*To do*
In this exercise, retype exactly the lines from the start of the entries through the line bearing "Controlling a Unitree", leaving every picture out.

*Data in this exercise*
+-------+
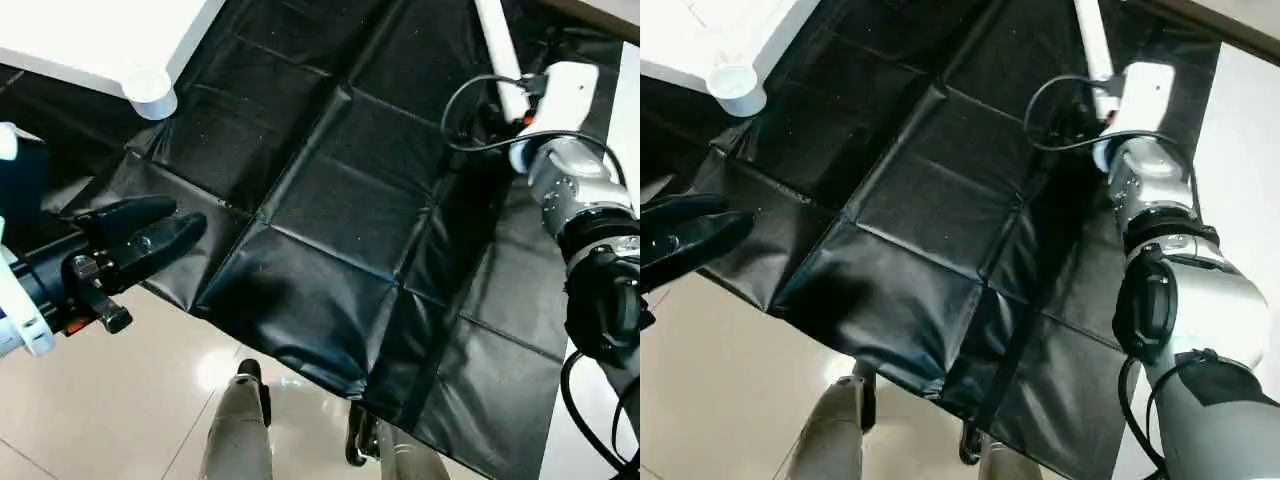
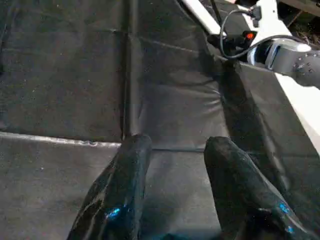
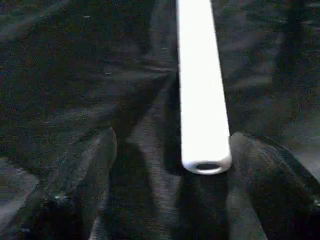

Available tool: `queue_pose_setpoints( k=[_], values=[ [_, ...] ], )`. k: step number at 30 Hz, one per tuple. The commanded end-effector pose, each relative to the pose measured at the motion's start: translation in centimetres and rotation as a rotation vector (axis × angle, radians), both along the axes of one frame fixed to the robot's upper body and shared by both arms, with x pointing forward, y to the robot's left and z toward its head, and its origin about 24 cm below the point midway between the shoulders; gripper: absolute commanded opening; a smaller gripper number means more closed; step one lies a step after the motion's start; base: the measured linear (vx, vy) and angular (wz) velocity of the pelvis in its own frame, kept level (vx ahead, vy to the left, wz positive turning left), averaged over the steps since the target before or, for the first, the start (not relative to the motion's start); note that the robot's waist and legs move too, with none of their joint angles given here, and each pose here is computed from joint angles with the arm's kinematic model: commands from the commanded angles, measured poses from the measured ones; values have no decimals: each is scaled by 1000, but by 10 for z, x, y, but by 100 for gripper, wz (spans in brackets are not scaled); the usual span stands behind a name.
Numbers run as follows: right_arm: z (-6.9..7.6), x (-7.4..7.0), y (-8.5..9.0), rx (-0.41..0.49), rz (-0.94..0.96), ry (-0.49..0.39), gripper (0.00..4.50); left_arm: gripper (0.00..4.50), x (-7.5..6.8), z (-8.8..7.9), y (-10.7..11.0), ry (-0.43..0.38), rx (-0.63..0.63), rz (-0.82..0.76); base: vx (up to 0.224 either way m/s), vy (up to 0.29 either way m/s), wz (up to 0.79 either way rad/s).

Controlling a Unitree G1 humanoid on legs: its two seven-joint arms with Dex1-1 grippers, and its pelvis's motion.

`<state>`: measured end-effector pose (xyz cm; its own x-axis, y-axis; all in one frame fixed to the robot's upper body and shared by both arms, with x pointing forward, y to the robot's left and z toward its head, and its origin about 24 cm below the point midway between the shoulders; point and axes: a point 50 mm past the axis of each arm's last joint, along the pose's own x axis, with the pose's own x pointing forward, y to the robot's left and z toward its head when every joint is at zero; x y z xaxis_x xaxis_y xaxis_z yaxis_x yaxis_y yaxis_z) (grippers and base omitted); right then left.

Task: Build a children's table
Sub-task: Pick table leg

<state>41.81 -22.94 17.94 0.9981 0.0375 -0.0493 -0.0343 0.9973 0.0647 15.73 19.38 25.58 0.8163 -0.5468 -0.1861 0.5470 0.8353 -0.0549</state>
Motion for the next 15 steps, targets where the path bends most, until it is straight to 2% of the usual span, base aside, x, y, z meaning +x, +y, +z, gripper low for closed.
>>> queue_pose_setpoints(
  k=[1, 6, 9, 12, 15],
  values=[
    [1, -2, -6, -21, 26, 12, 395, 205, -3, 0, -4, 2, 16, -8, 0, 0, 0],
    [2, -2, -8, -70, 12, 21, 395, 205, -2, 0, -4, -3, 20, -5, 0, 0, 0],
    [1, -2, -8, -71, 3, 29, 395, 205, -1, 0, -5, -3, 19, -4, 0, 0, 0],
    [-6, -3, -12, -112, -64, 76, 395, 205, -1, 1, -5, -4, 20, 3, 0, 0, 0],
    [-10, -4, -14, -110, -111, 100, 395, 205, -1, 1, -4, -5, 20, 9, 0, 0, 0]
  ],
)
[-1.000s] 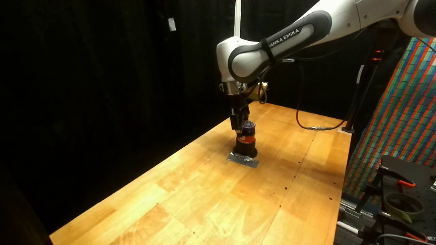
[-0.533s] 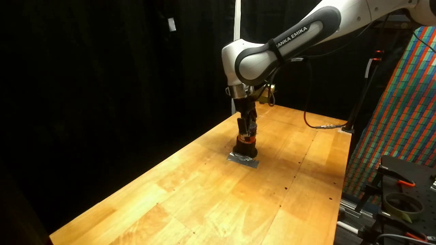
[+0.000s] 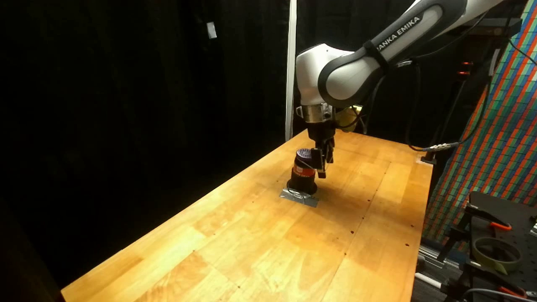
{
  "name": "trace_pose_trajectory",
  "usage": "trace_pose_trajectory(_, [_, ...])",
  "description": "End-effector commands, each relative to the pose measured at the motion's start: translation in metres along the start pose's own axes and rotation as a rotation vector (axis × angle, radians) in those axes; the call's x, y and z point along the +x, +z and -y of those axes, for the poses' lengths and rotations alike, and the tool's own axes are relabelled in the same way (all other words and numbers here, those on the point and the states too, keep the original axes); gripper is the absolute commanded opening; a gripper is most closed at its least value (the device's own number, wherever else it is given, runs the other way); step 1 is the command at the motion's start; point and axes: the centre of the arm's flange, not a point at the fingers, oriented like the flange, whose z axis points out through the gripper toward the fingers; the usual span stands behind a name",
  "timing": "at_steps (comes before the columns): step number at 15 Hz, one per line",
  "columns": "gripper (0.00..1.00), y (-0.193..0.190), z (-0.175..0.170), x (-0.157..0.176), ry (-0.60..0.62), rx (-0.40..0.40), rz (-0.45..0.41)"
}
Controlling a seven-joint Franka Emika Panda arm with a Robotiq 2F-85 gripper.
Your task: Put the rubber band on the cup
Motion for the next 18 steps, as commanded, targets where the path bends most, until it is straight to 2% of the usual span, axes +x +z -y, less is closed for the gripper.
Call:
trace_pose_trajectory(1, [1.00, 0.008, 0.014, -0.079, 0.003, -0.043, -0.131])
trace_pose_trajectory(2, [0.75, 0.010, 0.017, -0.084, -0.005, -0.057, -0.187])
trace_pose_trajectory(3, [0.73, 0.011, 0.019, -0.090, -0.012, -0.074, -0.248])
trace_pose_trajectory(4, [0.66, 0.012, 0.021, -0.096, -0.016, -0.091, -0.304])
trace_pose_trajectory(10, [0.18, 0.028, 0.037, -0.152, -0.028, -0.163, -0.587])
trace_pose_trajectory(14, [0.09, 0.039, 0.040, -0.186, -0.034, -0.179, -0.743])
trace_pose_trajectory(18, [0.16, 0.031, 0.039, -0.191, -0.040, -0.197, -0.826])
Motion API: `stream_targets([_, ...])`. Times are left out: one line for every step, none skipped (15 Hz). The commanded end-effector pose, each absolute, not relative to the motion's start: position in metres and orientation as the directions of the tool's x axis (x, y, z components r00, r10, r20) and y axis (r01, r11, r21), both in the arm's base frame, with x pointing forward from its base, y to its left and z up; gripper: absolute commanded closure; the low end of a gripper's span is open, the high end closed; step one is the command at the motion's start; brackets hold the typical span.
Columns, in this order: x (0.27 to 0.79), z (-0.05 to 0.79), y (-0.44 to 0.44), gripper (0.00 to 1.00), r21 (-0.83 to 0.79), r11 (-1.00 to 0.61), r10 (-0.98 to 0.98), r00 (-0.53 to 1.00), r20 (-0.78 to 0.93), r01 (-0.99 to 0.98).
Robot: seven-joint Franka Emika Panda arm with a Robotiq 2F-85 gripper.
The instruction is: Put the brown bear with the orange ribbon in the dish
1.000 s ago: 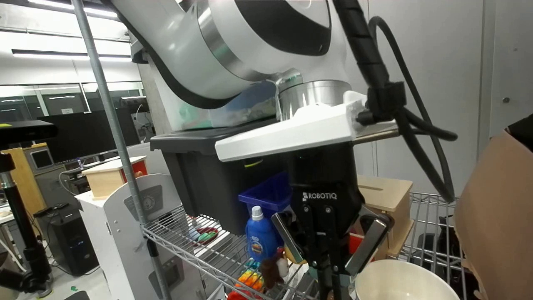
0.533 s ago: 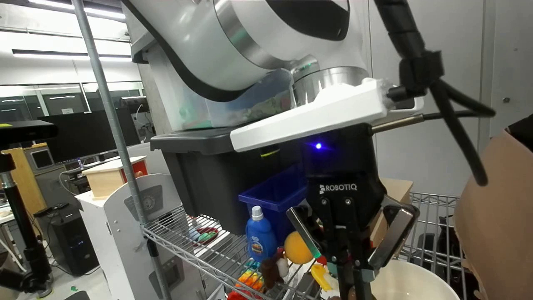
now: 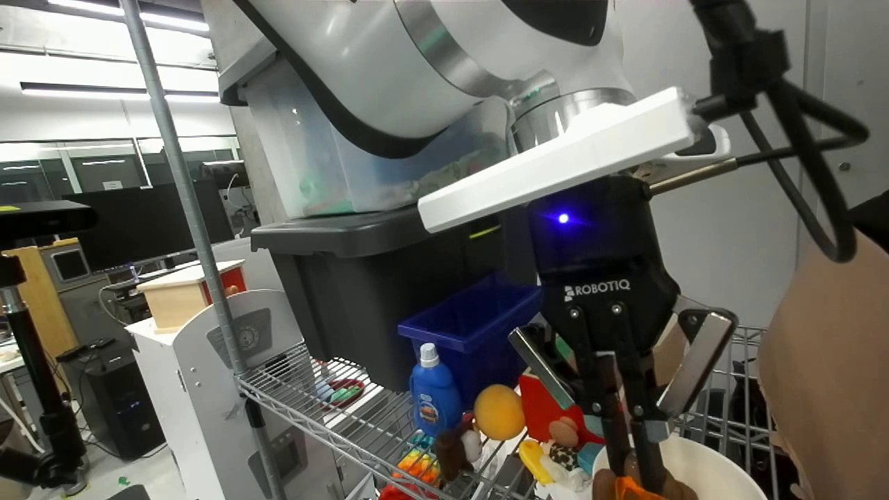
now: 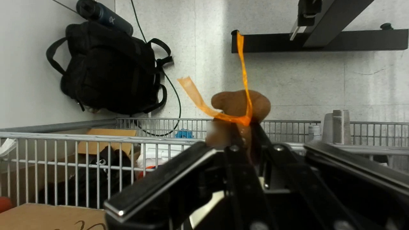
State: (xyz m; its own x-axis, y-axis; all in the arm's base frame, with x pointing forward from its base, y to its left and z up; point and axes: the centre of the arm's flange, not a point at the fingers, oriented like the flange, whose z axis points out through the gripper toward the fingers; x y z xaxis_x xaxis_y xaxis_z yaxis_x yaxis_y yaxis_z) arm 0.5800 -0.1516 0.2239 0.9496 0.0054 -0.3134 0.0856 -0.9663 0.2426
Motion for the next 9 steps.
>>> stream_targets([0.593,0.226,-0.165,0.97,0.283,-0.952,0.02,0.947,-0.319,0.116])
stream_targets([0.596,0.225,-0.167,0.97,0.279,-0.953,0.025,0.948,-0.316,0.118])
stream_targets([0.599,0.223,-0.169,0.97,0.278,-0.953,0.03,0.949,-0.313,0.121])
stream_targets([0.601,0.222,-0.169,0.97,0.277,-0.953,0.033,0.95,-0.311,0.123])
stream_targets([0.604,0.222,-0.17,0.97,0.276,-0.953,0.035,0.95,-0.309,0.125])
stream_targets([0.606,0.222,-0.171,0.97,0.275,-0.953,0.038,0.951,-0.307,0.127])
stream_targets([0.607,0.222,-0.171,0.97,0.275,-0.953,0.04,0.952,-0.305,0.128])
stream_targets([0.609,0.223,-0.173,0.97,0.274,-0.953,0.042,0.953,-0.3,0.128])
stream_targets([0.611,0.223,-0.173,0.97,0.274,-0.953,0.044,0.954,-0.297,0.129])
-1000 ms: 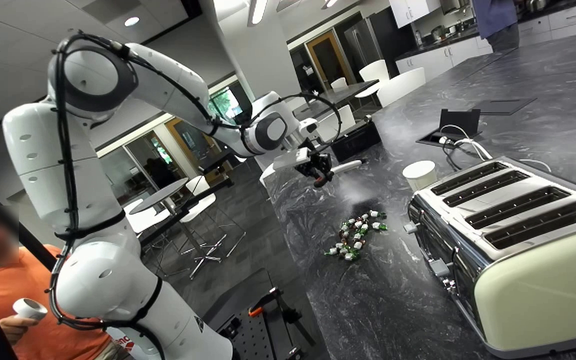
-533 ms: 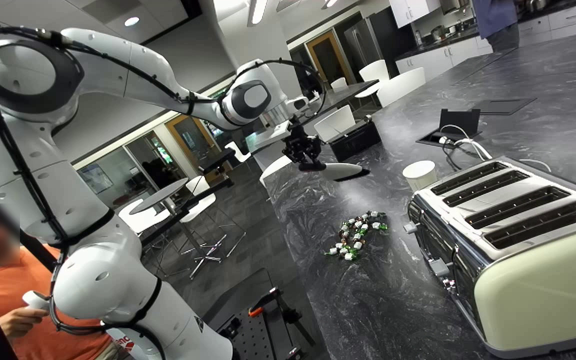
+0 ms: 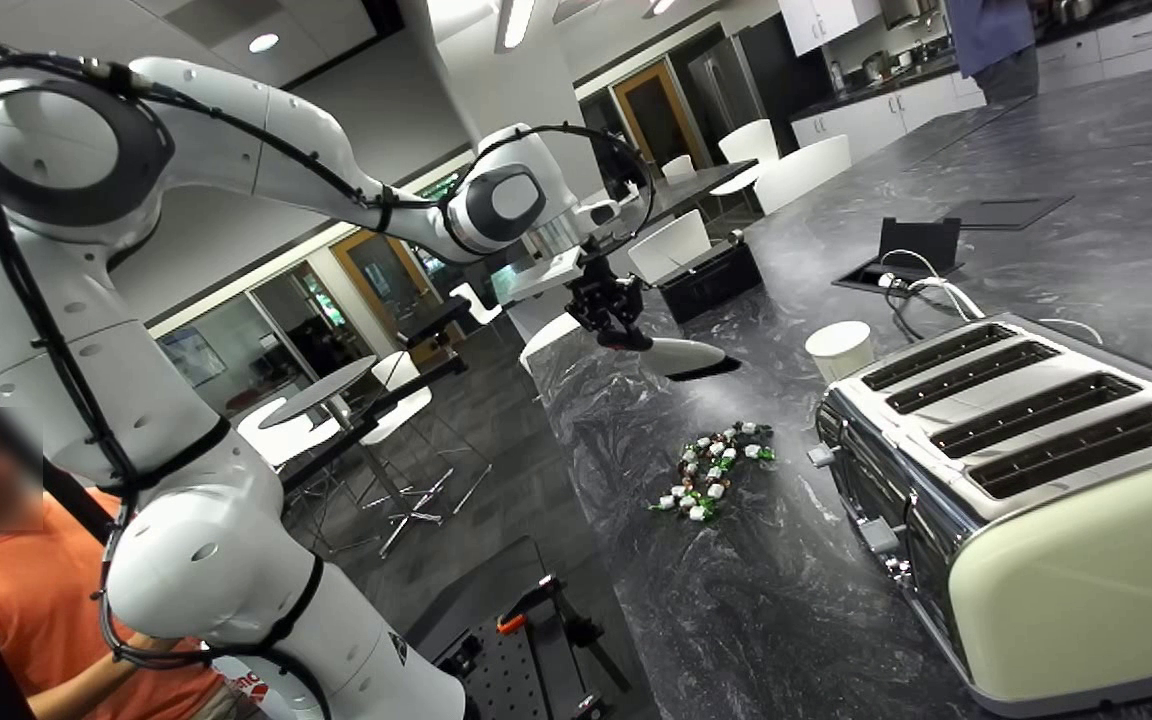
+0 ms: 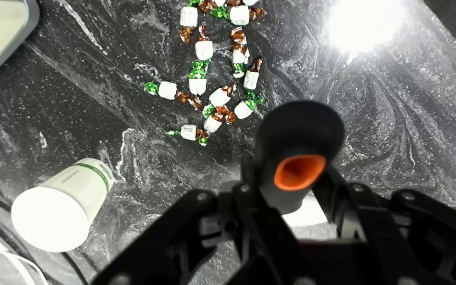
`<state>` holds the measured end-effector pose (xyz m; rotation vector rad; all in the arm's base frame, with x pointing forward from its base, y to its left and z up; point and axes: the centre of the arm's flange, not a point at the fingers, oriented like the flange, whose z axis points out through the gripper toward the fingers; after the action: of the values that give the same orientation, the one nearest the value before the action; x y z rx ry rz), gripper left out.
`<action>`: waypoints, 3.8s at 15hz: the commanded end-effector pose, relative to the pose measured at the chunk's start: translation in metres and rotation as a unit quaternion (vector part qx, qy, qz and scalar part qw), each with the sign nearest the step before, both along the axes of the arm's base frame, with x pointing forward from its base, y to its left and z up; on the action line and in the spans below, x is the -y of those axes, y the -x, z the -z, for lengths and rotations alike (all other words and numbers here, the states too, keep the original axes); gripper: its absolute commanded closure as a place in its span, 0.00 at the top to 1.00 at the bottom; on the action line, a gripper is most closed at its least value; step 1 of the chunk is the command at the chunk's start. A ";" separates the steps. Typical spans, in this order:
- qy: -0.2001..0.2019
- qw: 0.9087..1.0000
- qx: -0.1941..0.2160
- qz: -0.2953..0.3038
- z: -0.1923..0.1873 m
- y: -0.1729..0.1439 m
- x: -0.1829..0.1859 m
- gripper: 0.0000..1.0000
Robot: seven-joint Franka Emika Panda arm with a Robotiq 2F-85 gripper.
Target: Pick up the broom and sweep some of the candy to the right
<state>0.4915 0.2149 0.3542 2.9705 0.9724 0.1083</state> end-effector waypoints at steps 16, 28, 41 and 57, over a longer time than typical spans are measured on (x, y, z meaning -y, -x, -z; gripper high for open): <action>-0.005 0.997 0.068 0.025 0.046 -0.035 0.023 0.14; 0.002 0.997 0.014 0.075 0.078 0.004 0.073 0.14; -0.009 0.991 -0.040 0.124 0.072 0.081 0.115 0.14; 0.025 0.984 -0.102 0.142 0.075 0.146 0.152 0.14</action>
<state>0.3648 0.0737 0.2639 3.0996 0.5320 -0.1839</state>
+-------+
*Your response*
Available tool: `queue_pose_setpoints( k=[_], values=[ [_, ...] ], )`. k: step number at 30 Hz, one per tuple. The commanded end-effector pose, each relative to the pose measured at the motion's start: translation in centimetres and rotation as a rotation vector (axis × angle, radians), both along the axes of one frame fixed to the robot's upper body and shared by both arms, with x pointing forward, y to the robot's left and z toward its head, and its origin about 24 cm below the point midway between the shoulders; gripper: absolute commanded opening; a smaller gripper number means more closed; step one lies a step after the motion's start; base: the measured linear (vx, vy) and angular (wz) velocity of the pelvis in its own frame, kept level (vx ahead, vy to the left, wz positive turning left), averaged over the steps since the target before or, for the first, the start (not relative to the motion's start); note that the robot's waist and legs move too, with none of their joint angles given here, and each pose here is computed from joint angles with the arm's kinematic model: commands from the commanded angles, measured poses from the measured ones; values have no decimals: each is scaled by 1000, but by 10 for z, x, y, but by 100 for gripper, wz (spans in brackets are not scaled); the usual span stands behind a name.
Numbers run as follows: right_arm: z (-6.9..7.6), x (-7.4..7.0), y (-8.5..9.0), rx (-0.41..0.49), rz (-0.94..0.96), ry (-0.49..0.39), gripper (0.00..4.50); left_arm: gripper (0.00..4.50), x (-7.5..6.8), z (-8.8..7.9), y (-10.7..11.0), ry (-0.43..0.38), rx (-0.63..0.63), rz (-0.82..0.76); base: vx (up to 0.224 either way m/s), vy (up to 0.29 either way m/s), wz (up to 0.79 either way rad/s).

Controlling a Unitree G1 humanoid on legs: its two seven-joint arms with Dex1-1 grippers, and its pelvis's motion.

This output is now complete.